Me pregunto cuántas veces este niño
experimentará ser halagado y apreciado, y cuántas otras criticado y rechazado,
por características que se le adjudican a su nombre por aquel otro Néstor, que
no es él. Y me preocupa. Me preocupa por quienes no pueden distinguir entre su
odio a aquel Néstor Kirchner, y los comentarios injuriosos y despreciativos que
le dedican a un niño que recién ha nacido, por traslación de ese odio a este
otro Néstor Kirchner.
También me pregunto, con tanta expectativa
social, cuánto margen tendrá este Néstor para no ser aquel Néstor. No dudo que
su familia –con mayor o menor dificultad,
con más o menos alegría, con mayor o menor autoconciencia, con mera aceptación
o incluso promoviéndola- acepte la diferencia. En toda familia hay
historias sobre hijos que son diferentes a lo esperado, y esta no tendría por qué
ser la excepción. Sobre todo, porque no sabemos quién se espera que sea este
niño al legarle el nombre de su abuelo: qué
características de aquel Néstor quieren ver continuadas en este Néstor, y en
qué hechos y actitudes serán capaces de reconocerlas. Me pregunto, en
cambio, si los demás, quienes formamos parte de esta sociedad que incluye y
contiene a esta familia, seremos capaces del aceptar el desafío de que este
Néstor sea un Néstor original, a su manera. Si podrá encontrarse con sus
maestras mirándolo el primer día de clases como miran (o deberían mirar) a cada niño: como un
misterio a descubrir y cuyo aprendizaje estimular. Por miope que parezca mi
visión, hoy es lo que me pregunto: si sus maestras son capaces de dar este
salto, sobreponerse a las significaciones personal y socialmente construidas,
abriendo la posibilidad a vínculos con ellas y entre compañeros más sanos y
menos prejuiciados, van a sentar bases muy diferentes para que este Néstor
pueda atravesar su infancia, a las que sentarían si no fuesen capaces de
hacerlo.
Pero no sólo las personas tenemos máscara y
sombra. Las familias, todo grupo, la sociedad, tienen una máscara y una sombra.

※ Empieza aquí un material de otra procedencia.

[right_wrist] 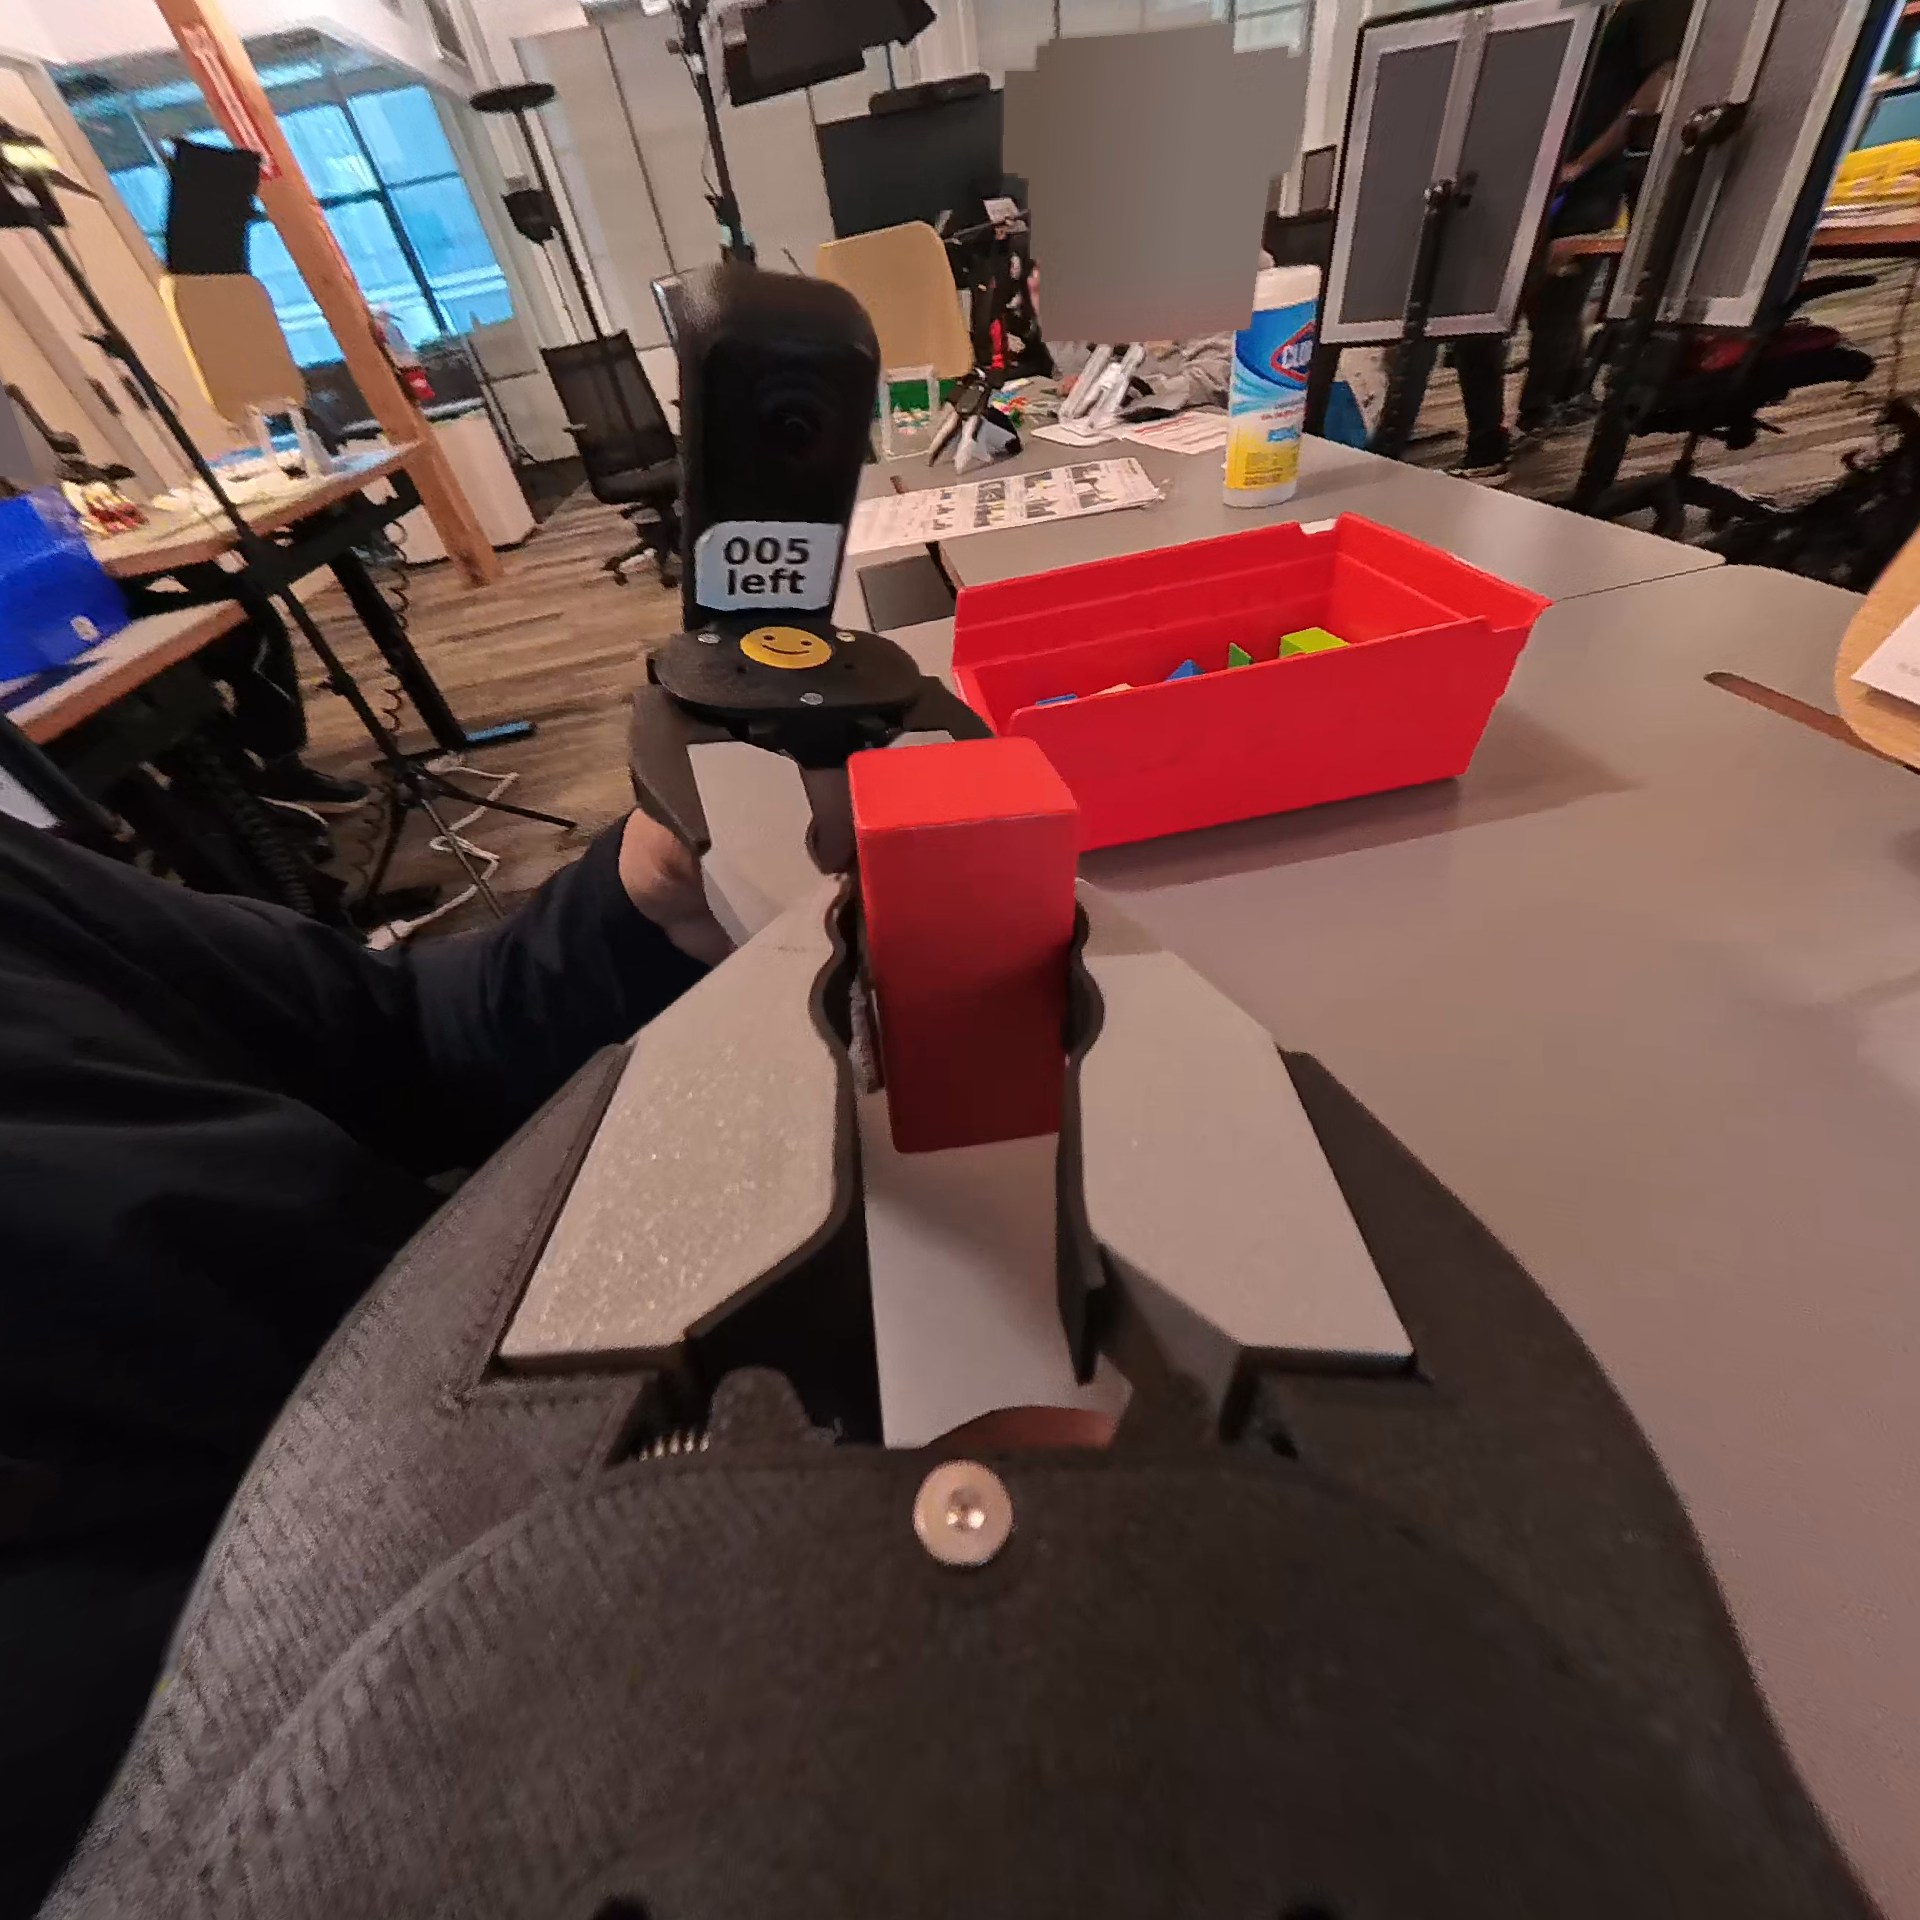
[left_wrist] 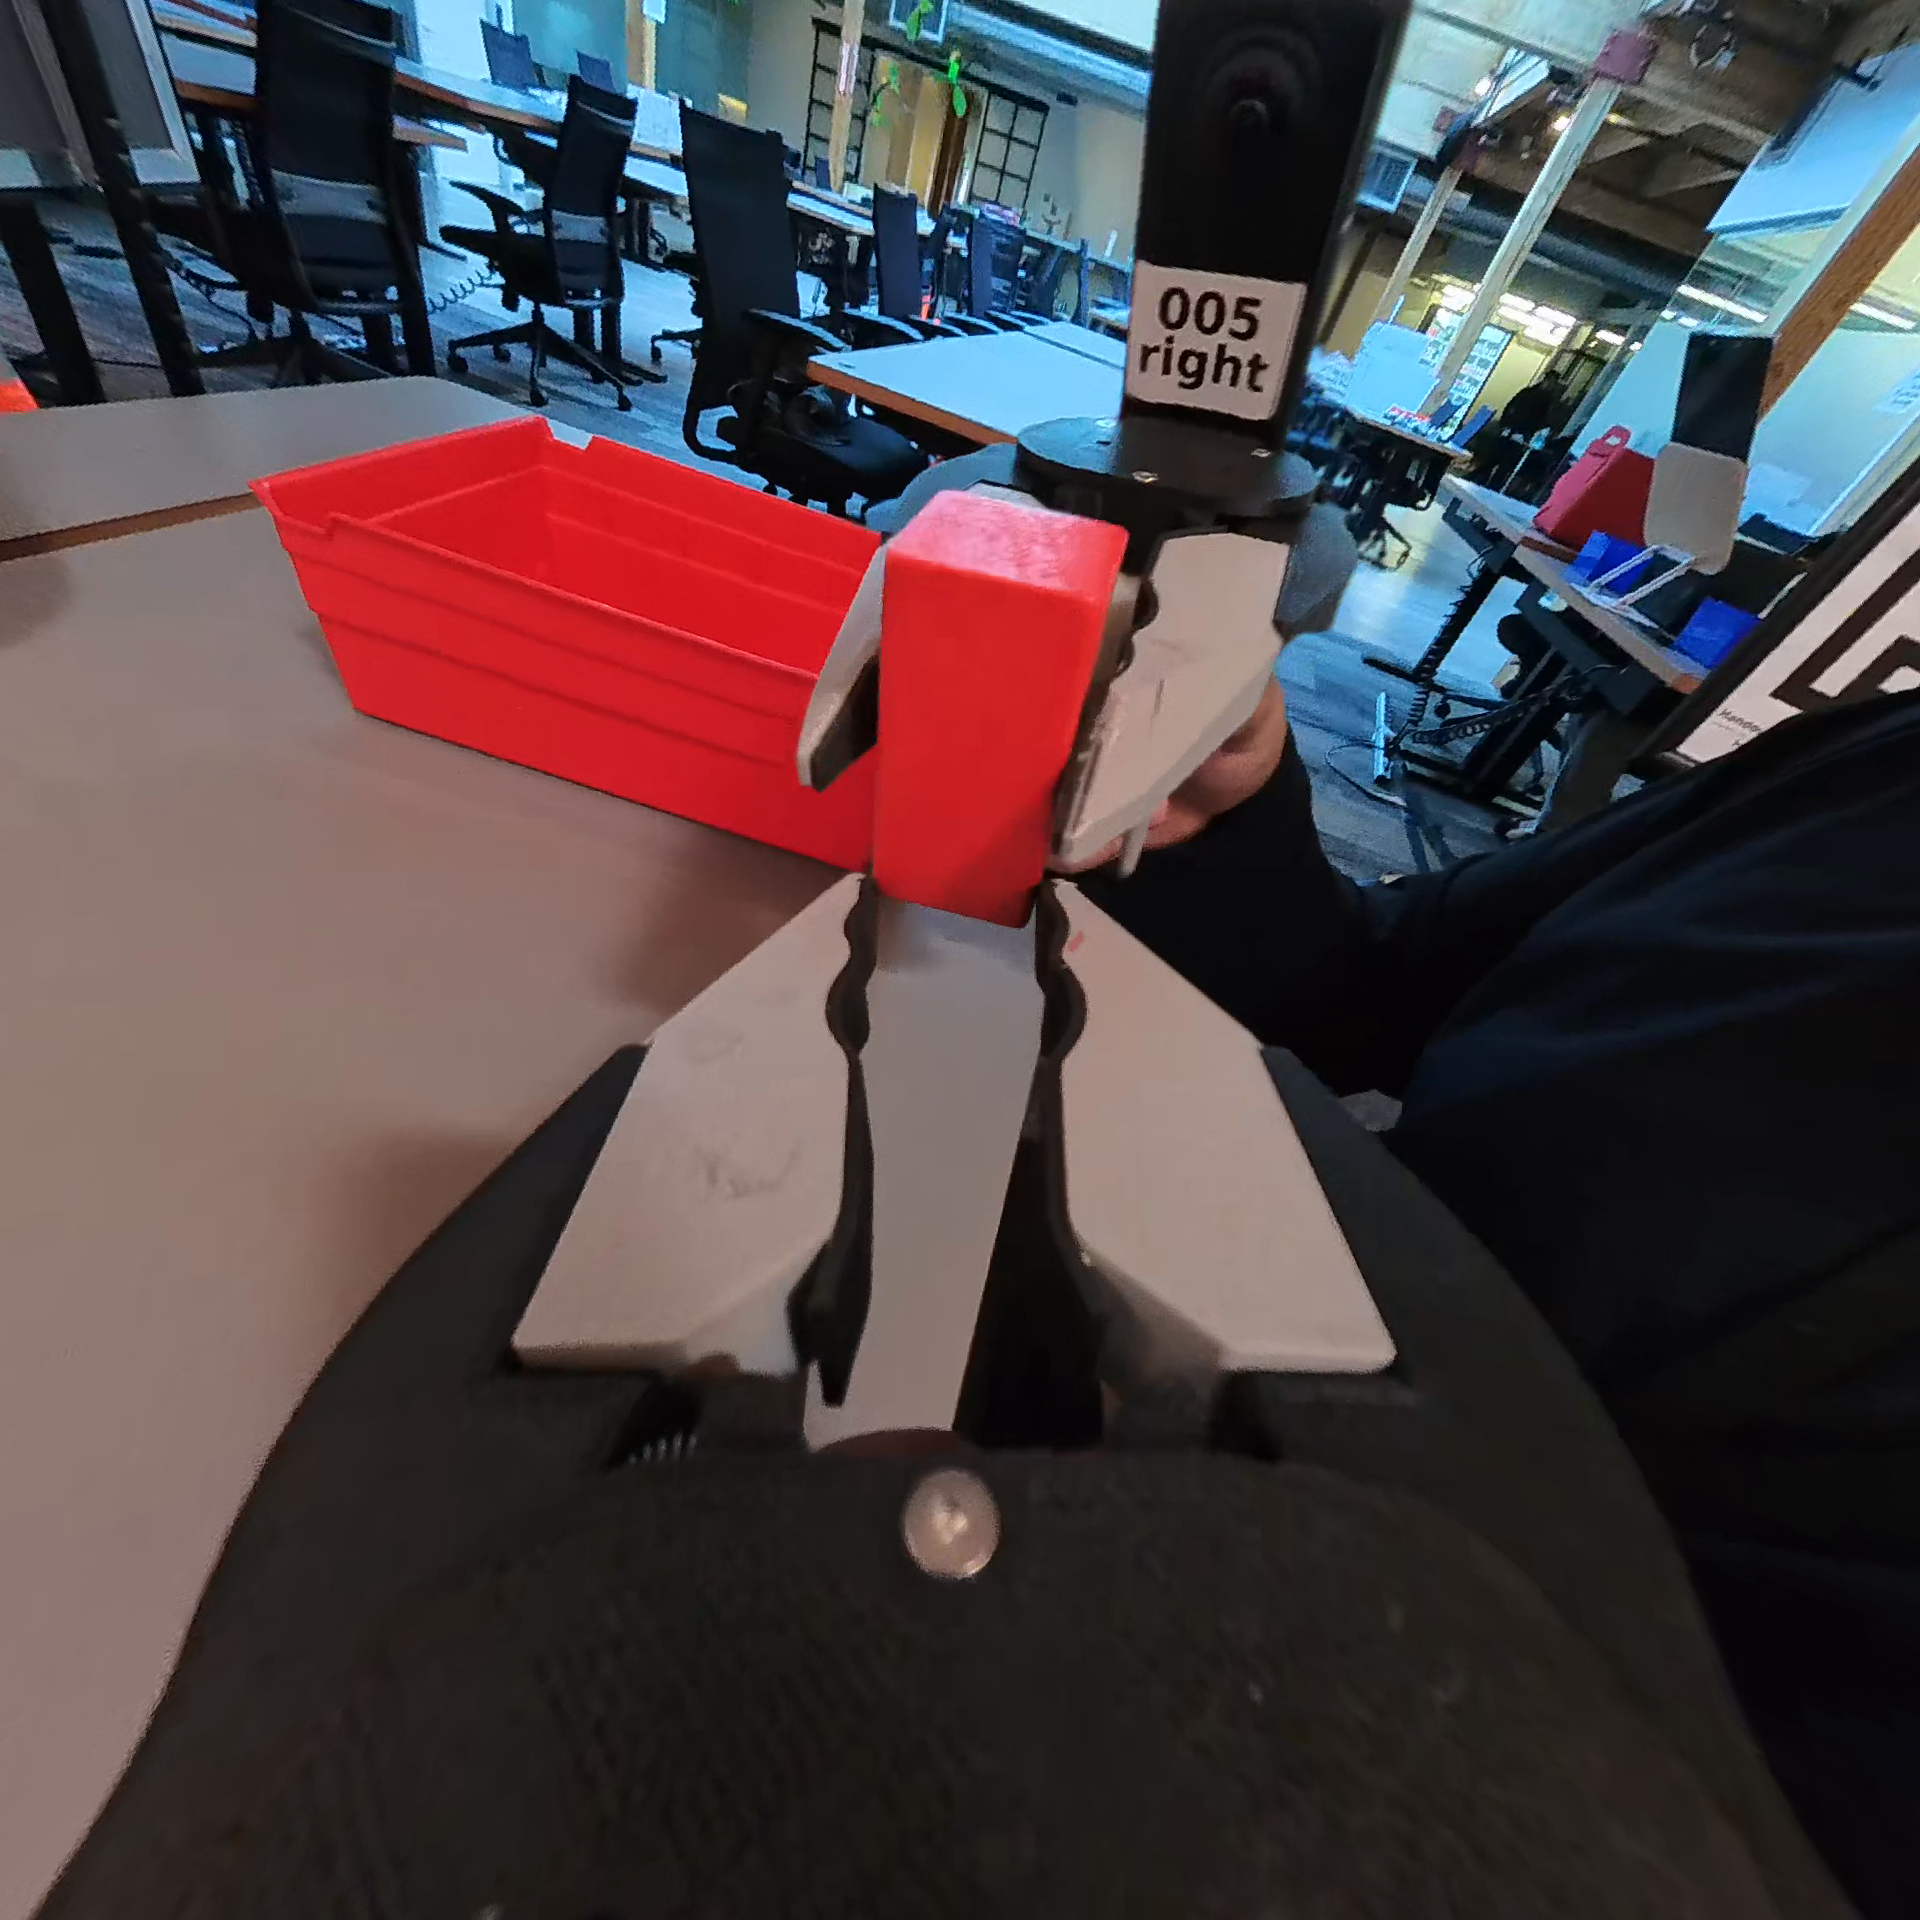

Y es necesario que reflexionemos sobre esto porque lo que ha sido excluido
regresa, y reclama de manera violenta ser tenido en cuenta, reconocido. Es por
esto que nuestros mapas internos configuran el paisaje que vemos, o –mejor dicho-
que creemos ver afuera.
En el caso particular sobre el que me
interesa que pongamos un poco de luz, la sombra de las convicciones –en este
caso respecto de lo que es bueno para la sociedad, sobre la política- consiste
en una visión unilateral y rígida que exalta las propias creencias, y califica
como de menor calidad o valor moral -e incluso persigue- a las demás. La sombra
de las convicciones políticas es el fanatismo político, y esa es la razón por
la que ni siquiera la militancia nos exime de la necesidad de reflexionar y
del trabajo de reconocer la propia sombra. Más bien, todo lo contrario: cuanto
mayor sea nuestra convicción política, más necesario es trabajar para iluminar
nuestra sombra sobre ella.
En los casos de sombras colectivas, este
proceso se inicia con cada persona que se atreve a cuestionarse, a aceptar la
responsabilidad de ser autocrítica para evitar proyectar sus prejuicios sobre
los otros.
Esta es una buena ocasión para hacerlo. Ha
nacido un niño, y lo han llamado Néstor Kirchner. Un nombre que ha movido en la
mayoría de nosotros procesos subjetivos, que no tienen que ver con quién este
niño es, sino con el nombre que lleva. Un nombre que ha movilizado esperanza y
alegría, más allá de las que normalmente moviliza el nacimiento de un niño. Un
nombre que ha movilizado rechazo y odio, sentimientos y emociones que no son las
que normalmente moviliza el nacimiento de un niño.
El periodista y escritor estadounidense
Hodding Carter alguna vez escribió que “sólo hay dos legados duraderos que
podemos aspirar a dejarles a nuestros hijos: raíces y alas”.
Ha nacido un niño y su nombre le ha dado
raíces. Es el deber de todos nosotros que, además, tenga alas.